Self-directed work habits are also crucial when working for the courts. As a clerk, once I knew my priorities for the day, it was up to me to create the structure to complete that work and to stay on top of the cases. Nobody was looking over my shoulder to direct my workflow. This is exactly how it is in a home office environment. I am assigned deliverables and I need to figure out what needs to be done to complete the assignment by the due date. If you can’t do this, there is no way you can survive as a teleworker.
Finally, when you work in a courthouse, the ability to drown out outside distractions and get your job done is critical.

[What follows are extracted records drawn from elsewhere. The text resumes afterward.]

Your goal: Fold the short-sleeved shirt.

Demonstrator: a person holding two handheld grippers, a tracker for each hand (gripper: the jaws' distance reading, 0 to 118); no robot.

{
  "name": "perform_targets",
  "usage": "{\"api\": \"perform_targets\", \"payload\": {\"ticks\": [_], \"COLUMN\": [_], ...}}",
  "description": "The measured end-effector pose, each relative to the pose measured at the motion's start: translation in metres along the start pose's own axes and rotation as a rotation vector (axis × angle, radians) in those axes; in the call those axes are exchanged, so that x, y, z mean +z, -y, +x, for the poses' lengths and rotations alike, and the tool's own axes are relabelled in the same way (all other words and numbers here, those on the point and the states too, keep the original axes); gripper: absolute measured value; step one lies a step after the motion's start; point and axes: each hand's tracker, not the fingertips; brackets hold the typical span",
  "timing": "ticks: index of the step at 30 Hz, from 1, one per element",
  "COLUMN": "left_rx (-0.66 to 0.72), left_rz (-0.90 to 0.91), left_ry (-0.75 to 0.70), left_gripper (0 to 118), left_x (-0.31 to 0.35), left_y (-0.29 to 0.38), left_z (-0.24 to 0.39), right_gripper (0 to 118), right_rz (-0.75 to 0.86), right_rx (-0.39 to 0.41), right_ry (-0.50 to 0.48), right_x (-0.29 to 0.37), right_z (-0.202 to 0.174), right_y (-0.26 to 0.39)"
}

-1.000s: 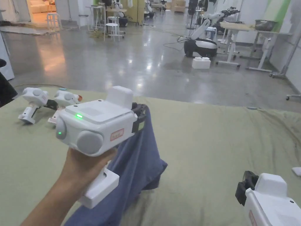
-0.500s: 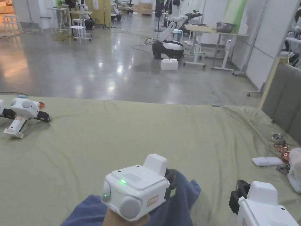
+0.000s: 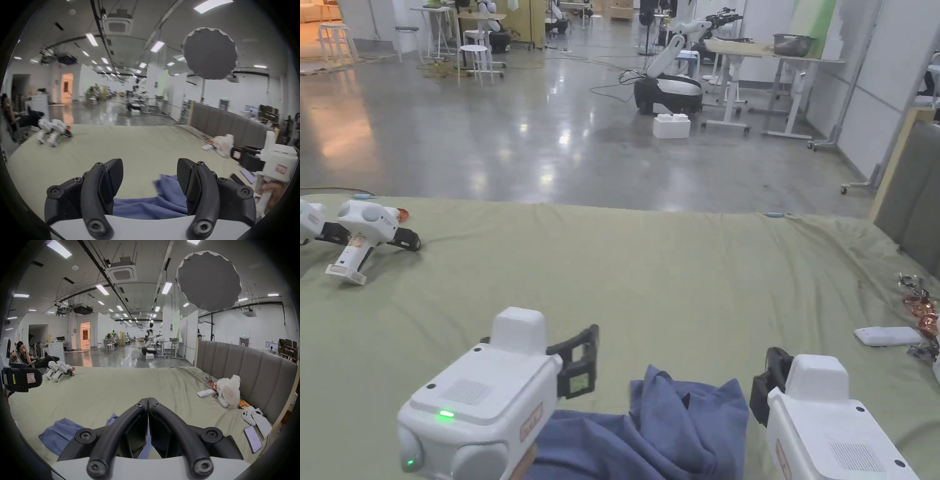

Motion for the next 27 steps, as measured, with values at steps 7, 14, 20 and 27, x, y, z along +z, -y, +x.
{"api": "perform_targets", "payload": {"ticks": [7,14,20,27], "left_rx": [0.035,-0.002,0.104,0.18], "left_rz": [0.076,0.035,-0.202,-0.464], "left_ry": [-0.209,-0.29,-0.22,-0.152], "left_gripper": [24,0,0,0], "left_x": [0.024,0.029,-0.014,-0.089], "left_y": [-0.007,0.005,0.026,0.06], "left_z": [-0.043,-0.062,-0.093,-0.121], "right_gripper": [0,0,0,0], "right_rz": [0.084,0.114,0.076,0.008], "right_rx": [-0.007,0.002,0.017,0.043], "right_ry": [-0.031,-0.045,-0.075,-0.07], "right_x": [-0.01,-0.017,-0.028,-0.044], "right_z": [-0.037,-0.053,-0.057,-0.046], "right_y": [-0.02,-0.026,-0.023,-0.01]}}
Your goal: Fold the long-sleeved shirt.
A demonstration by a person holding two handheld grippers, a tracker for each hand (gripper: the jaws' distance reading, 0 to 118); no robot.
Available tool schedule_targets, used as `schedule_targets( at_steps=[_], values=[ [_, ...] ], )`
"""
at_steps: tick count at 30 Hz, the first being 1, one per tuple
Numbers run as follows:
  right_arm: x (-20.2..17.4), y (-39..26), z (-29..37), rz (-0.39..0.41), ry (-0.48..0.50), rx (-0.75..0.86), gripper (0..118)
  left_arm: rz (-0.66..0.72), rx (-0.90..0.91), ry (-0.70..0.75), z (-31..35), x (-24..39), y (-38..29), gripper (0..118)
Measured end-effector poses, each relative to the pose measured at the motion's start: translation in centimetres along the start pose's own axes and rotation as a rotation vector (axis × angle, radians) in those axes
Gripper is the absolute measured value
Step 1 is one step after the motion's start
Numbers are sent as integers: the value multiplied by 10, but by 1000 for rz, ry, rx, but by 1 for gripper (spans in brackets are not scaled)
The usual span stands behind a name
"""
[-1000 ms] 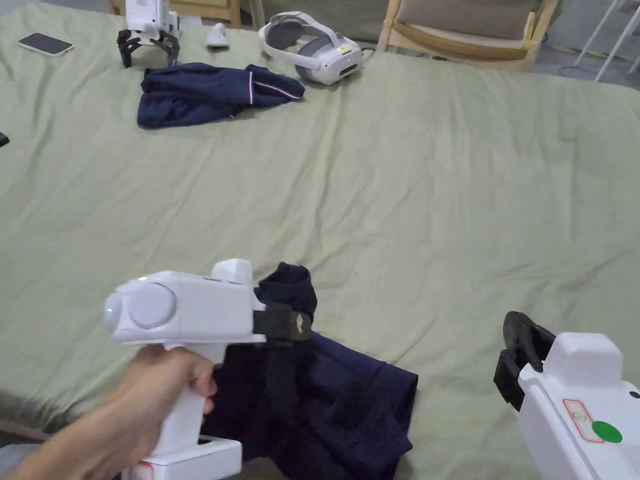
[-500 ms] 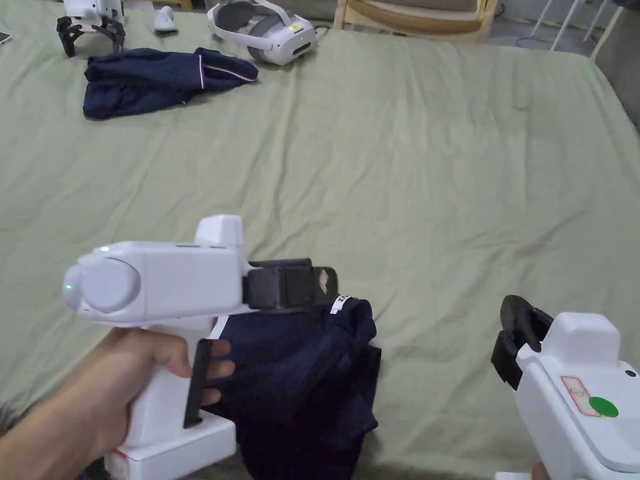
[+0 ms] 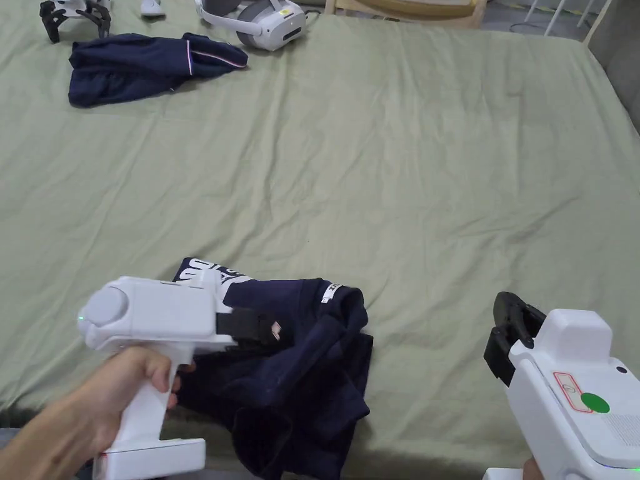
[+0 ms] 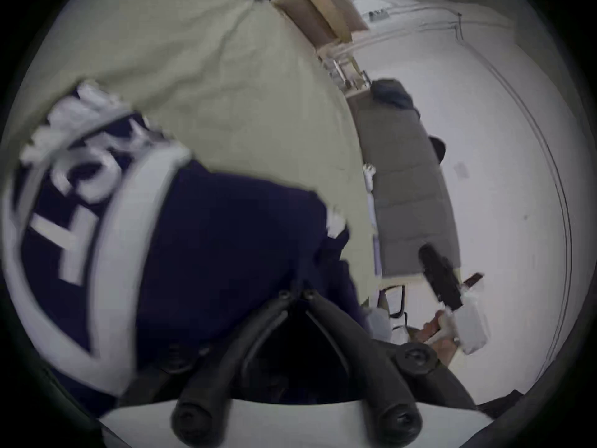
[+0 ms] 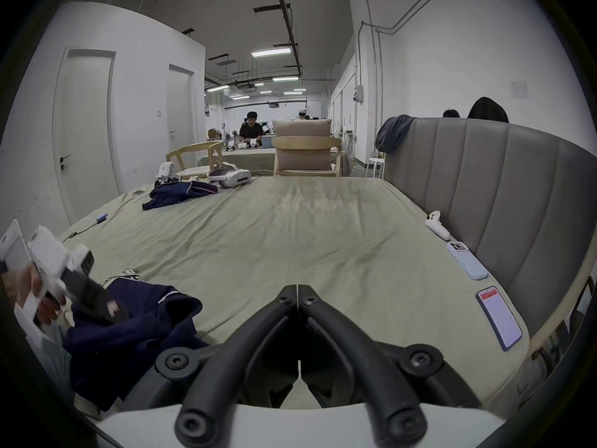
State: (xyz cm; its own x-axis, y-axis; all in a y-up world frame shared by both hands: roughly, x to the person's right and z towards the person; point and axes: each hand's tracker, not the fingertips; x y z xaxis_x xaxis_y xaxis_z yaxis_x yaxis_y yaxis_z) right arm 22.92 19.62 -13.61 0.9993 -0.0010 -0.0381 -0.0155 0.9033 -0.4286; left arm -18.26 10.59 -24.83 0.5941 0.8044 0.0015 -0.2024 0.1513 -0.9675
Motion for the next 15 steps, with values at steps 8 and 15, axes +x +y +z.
schedule_targets(
  at_steps=[8,15],
  values=[
    [1,3,8,9,-5,4,0,26,-40,-68,-60,26,-19,4],
    [4,0,13,-8,-10,-6,0,-89,-174,-55,-115,65,-44,4]
  ],
)
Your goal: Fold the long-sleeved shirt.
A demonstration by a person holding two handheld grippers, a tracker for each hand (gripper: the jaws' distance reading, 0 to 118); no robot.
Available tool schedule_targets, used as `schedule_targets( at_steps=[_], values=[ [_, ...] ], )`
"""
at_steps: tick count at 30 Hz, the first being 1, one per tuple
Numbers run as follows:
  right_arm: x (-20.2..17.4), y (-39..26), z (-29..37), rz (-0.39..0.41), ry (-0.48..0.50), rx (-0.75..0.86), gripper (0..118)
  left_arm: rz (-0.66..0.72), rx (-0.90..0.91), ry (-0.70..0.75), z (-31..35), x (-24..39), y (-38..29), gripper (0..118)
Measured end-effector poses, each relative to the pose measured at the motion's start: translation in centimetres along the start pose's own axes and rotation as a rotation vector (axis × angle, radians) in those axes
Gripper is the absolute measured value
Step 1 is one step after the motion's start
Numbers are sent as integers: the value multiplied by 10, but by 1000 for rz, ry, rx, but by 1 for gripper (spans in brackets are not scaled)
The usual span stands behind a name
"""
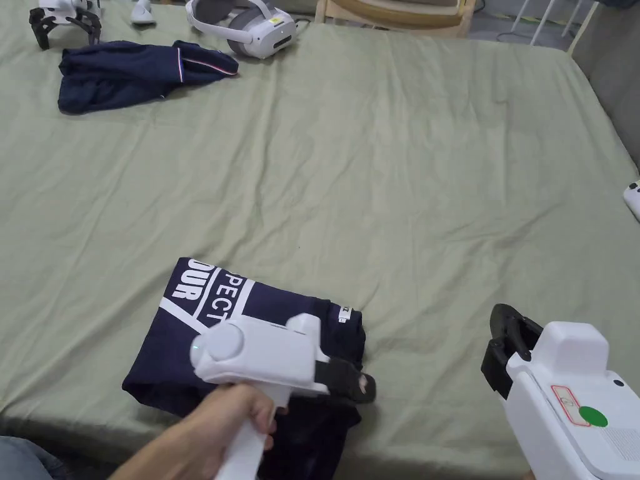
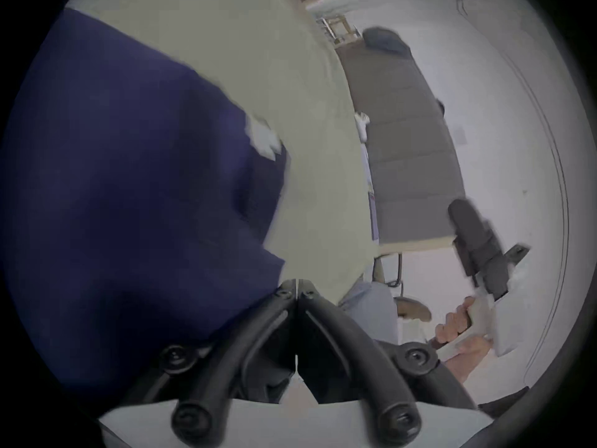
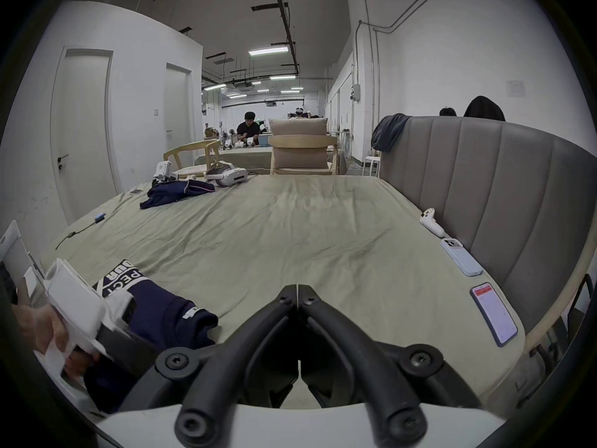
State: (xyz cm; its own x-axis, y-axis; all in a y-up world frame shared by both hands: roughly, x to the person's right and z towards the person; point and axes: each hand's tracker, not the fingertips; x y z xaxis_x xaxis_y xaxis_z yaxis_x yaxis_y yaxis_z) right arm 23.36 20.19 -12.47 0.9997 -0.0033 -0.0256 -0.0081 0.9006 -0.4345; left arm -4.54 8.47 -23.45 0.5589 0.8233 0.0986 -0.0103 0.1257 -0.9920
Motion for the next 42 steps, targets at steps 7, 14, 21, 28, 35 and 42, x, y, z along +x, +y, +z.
schedule_targets(
  at_steps=[7,14,21,28,35,42],
  values=[
    [-9,14,-2,-35,80,10,0,-179,190,-42,90,56,-16,4],
    [-81,22,-53,-254,601,-201,0,-105,538,136,267,9,-9,4],
    [-160,-50,-124,-240,702,-656,0,69,524,155,305,-88,8,4],
    [-115,-61,-120,-261,594,-572,0,115,368,110,272,-136,28,107],
    [-111,-57,-108,-153,492,-510,0,211,153,38,197,-157,42,110],
    [-125,-17,-59,194,325,-227,0,123,195,10,182,-141,42,29]
  ],
)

Clearly, there are many distractions in a court environment: the public wandering around the building, sometimes lost; coworkers talking about last night’s game; people getting married down the hall and posing by the fountain outside of your office’s window. You get the point. You need to be able to put your head down and get your work done, regardless of what is happening around you. For as many distractions as there are in the courthouse, there are even more in a home office. The television, UPS delivery guy, your dog. If you are unable to limit the distractions, you will be less likely to succeed as a teleworker.
Recommendations for the Court Teleworker
I’d like to offer several recommendations to help court employees be successful as a teleworker. My first recommendation is that if you spend time on the phone doing court work, you need to work in a private setting. You cannot be at Starbucks taking a phone call from a litigant. Even though many court records are public, court cases deal with sensitive information and it is simply not appropriate as a court employee to discuss a case in a public setting.
Along those lines, if you have to work with paper documents, you should save those tasks for days in the office rather than taking files home. I’m not an attorney, but I can imagine that taking case files out of a secure courthouse environment could cause a whole slew of legal issues. Luckily, many filings are now electronic, so the need to work with actual paper documents is less of an issue.
You also need to stay very organized and have specific places for maintaining your papers, notices, and other related documents. It’s also important to keep personal papers separate from work papers. As a court clerk employee, I needed to make sure every hearing notice I handled got to the mail room to be delivered to the attorneys and litigants. Can you imagine if someone were to miss their trial because their hearing notice got lost under a personal stack of papers in someone’s home office?
Finally, identifying an appropriate ratio of days in the courthouse to days in the home office is important. Most court teleworkers will need some time in the office each week to deliver notices to the mail room and to pull files. An appropriate ratio will depend on the job requirements and even the individual worker.
Not every position in the courthouse is conducive to telework, but some seem ripe for it. I believe my five years working in a clerk’s office provided an excellent training ground for me to become a successful teleworker. If you’re on the fence about whether teleworking may be right for your office, it may be time to give it a trial run!